沈阳化工大学材料科学与工程学院沈阳 110142

Genomic Characterization of a Novel Hepatovirus from Great Roundleaf Bats in China

Corresponding author: Xing-Lou Yang, yangxl@wh.iov.cn

1. Key Laboratory of Special Pathogens and Biosafety, Wuhan Institute of Virology, Chinese Academy of Sciences, Wuhan 430071, China

Received Date: 23 November 2017

Accepted Date: 04 January 2018

Abstract: The hepatitis A virus (HAV) is a positive-sense, single-stranded RNA virus of the genus Hepatovirus in the family Picornaviridae. HAV is a common agent causing acute liver disease worldwide and primarily transmitted by the fecal-oral route. Approximately 120 species of bats exist in China, but information on hepatovirus in bats is not reported. In this study, we collected 1,266 bat feces or fecal swab samples in eight places of seven provinces in China. Among these 1,266 samples, nine H. armiger feces samples were found positive in Xianning, Hubei. These nine positive samples shared 99% nucleotide identity with each other and 67%–69% nucleotide identities with other reported hepatoviruses.

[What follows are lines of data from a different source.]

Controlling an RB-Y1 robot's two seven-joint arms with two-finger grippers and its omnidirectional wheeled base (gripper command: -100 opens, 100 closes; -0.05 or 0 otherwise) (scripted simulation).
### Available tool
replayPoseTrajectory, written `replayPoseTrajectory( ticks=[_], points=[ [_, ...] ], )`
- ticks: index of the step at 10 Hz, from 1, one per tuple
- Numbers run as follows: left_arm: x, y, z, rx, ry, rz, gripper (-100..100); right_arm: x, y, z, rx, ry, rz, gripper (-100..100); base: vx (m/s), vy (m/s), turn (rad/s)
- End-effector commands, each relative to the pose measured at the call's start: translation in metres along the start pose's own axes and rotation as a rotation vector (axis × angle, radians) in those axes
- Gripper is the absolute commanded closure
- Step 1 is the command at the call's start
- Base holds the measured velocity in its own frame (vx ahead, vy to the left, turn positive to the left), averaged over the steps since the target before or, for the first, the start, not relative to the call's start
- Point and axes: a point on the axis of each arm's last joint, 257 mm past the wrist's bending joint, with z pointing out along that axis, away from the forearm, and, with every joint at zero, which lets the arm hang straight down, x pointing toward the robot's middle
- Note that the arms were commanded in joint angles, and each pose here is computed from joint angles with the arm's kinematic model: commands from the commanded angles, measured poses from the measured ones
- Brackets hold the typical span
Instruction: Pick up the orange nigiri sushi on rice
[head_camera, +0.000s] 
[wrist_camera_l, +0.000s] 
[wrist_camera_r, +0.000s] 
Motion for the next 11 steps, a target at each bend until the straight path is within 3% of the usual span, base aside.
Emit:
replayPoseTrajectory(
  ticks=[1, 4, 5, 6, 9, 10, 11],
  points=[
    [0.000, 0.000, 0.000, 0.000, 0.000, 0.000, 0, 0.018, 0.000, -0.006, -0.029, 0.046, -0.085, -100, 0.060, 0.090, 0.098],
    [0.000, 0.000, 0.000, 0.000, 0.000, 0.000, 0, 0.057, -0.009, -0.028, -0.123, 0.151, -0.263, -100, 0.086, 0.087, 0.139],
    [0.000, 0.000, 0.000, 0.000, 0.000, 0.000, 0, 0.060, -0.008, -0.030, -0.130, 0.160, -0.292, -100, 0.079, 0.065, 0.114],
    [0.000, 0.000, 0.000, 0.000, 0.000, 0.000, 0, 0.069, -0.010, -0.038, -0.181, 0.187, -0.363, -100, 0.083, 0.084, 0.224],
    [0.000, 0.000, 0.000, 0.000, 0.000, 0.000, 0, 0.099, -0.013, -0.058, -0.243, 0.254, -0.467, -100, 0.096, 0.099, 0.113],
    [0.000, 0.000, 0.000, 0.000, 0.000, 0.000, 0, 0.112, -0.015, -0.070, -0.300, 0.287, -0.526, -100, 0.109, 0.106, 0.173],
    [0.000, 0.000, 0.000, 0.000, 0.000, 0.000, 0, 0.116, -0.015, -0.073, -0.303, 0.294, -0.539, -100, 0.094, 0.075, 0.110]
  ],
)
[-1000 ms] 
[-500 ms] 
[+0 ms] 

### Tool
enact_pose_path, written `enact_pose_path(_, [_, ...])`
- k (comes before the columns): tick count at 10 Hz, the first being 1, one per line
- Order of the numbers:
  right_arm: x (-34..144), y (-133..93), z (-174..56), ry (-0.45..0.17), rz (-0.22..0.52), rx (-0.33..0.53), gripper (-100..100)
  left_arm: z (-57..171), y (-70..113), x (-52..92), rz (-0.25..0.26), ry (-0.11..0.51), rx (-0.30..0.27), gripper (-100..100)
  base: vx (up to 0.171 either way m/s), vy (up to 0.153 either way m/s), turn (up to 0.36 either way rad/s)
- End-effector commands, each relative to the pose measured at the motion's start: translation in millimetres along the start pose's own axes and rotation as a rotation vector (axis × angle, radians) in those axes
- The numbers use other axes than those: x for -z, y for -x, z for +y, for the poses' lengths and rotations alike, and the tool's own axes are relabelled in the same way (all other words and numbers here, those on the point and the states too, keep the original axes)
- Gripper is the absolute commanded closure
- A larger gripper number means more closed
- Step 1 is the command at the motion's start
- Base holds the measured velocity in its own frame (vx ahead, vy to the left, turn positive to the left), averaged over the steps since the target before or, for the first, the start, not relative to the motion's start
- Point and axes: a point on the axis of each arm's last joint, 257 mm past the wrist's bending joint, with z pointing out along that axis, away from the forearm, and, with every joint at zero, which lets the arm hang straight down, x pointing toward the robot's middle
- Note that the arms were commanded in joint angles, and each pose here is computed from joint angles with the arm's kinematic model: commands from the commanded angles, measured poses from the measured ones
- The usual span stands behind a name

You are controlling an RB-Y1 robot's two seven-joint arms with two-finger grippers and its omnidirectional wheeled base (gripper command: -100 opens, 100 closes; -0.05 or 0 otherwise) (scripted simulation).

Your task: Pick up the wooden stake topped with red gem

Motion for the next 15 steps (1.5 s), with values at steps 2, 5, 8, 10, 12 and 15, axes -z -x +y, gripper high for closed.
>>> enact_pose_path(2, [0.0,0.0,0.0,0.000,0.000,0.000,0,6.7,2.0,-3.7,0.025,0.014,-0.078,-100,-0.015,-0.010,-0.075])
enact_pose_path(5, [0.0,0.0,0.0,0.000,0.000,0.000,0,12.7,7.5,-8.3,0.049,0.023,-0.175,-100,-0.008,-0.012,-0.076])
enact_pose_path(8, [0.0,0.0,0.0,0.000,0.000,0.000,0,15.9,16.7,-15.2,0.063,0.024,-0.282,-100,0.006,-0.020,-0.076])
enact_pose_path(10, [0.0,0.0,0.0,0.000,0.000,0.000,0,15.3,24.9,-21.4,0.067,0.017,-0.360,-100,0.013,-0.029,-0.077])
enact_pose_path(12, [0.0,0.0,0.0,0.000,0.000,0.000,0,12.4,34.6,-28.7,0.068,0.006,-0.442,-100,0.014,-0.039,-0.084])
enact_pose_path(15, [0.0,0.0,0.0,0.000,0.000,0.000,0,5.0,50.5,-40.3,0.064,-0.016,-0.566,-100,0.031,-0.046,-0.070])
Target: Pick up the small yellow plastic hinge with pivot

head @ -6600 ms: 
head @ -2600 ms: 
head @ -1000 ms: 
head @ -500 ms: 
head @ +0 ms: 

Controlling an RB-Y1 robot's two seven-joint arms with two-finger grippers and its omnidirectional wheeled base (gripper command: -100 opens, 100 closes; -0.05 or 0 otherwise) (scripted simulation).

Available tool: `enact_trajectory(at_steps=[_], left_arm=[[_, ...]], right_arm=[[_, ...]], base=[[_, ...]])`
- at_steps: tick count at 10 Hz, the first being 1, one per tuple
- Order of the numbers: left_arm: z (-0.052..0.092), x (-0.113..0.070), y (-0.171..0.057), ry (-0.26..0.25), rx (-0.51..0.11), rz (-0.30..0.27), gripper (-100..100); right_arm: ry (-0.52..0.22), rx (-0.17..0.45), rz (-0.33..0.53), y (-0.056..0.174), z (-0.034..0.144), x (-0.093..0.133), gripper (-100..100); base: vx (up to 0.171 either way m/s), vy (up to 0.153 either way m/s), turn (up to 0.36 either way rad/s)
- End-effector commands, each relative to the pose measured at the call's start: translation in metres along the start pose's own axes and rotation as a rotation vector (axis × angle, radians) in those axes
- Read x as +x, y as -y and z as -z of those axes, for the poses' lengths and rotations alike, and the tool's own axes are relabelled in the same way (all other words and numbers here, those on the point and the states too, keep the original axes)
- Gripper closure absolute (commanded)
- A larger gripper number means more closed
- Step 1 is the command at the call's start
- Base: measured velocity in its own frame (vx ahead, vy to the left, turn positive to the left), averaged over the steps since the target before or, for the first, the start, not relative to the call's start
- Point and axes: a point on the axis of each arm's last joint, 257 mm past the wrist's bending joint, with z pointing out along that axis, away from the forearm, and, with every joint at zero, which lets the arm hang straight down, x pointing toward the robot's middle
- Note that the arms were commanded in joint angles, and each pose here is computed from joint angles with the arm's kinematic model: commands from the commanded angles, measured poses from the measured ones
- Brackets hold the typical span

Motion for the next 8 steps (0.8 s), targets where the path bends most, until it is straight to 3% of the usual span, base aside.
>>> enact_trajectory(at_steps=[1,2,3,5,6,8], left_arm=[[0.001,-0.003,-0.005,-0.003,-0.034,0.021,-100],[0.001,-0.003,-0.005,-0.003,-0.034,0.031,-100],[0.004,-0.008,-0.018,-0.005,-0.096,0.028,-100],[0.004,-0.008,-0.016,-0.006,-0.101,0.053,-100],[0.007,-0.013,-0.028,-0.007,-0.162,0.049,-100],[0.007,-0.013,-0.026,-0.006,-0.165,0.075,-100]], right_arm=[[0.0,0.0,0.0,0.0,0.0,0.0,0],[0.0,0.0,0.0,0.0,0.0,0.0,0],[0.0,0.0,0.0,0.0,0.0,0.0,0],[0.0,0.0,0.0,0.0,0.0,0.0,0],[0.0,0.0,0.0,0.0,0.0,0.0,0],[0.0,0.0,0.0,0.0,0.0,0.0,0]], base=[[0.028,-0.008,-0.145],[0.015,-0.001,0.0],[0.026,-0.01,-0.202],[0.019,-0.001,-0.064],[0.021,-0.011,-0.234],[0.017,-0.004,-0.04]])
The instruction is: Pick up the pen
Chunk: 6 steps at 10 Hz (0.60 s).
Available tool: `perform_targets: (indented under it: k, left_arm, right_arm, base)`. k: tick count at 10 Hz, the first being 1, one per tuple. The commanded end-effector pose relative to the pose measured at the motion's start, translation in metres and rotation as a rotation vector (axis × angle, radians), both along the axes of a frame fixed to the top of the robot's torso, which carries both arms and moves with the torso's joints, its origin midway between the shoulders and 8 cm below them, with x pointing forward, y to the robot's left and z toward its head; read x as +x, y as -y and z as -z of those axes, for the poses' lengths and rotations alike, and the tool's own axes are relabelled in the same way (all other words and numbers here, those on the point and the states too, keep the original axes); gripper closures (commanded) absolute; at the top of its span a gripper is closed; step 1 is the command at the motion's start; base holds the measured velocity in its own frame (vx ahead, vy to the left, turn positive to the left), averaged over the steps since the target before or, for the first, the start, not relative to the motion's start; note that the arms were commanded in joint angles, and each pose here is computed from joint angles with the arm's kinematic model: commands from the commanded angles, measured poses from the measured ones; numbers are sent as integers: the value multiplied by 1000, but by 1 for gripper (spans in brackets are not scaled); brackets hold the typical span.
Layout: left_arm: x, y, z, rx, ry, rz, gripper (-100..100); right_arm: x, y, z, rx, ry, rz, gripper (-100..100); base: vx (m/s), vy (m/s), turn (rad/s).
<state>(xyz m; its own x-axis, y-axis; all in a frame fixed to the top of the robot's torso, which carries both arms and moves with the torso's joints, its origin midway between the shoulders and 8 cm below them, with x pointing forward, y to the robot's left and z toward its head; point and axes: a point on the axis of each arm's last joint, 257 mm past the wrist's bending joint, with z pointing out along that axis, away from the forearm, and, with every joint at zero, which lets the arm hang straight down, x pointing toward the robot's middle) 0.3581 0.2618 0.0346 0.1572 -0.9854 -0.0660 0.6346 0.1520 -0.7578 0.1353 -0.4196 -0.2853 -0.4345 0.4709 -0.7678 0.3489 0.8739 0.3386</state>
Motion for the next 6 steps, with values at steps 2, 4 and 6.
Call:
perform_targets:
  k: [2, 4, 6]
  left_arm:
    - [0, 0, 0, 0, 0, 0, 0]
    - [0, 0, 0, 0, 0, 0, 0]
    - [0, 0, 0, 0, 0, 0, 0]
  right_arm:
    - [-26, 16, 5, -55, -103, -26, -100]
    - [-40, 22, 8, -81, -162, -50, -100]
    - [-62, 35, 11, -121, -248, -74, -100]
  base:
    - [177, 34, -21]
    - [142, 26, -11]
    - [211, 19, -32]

Meanwhile one complete genome of bat hepatovirus named HepV-bat3206 was amplified and analyzed. The complete genome length of HepV-bat3206 is 7,184 nucleotides and shared highest 70% similarity with the reported hepatoviruses. The phylogenetic tree showed that HepV-bat3206 is distantly related to human and primate hepatoviruses and but clustered together with bat, Tupia, and hedgehog hepatovirus H. The positive hepatovirus samples were collected in the same colony of bats in the years 2011, 2012 and 2014, suggesting a long history of circulation of hepatoviruses in this colony. Since the bat cave is a famous tourist site, some measures should be taken to prevent visitors are frequently exposed to the bat feces.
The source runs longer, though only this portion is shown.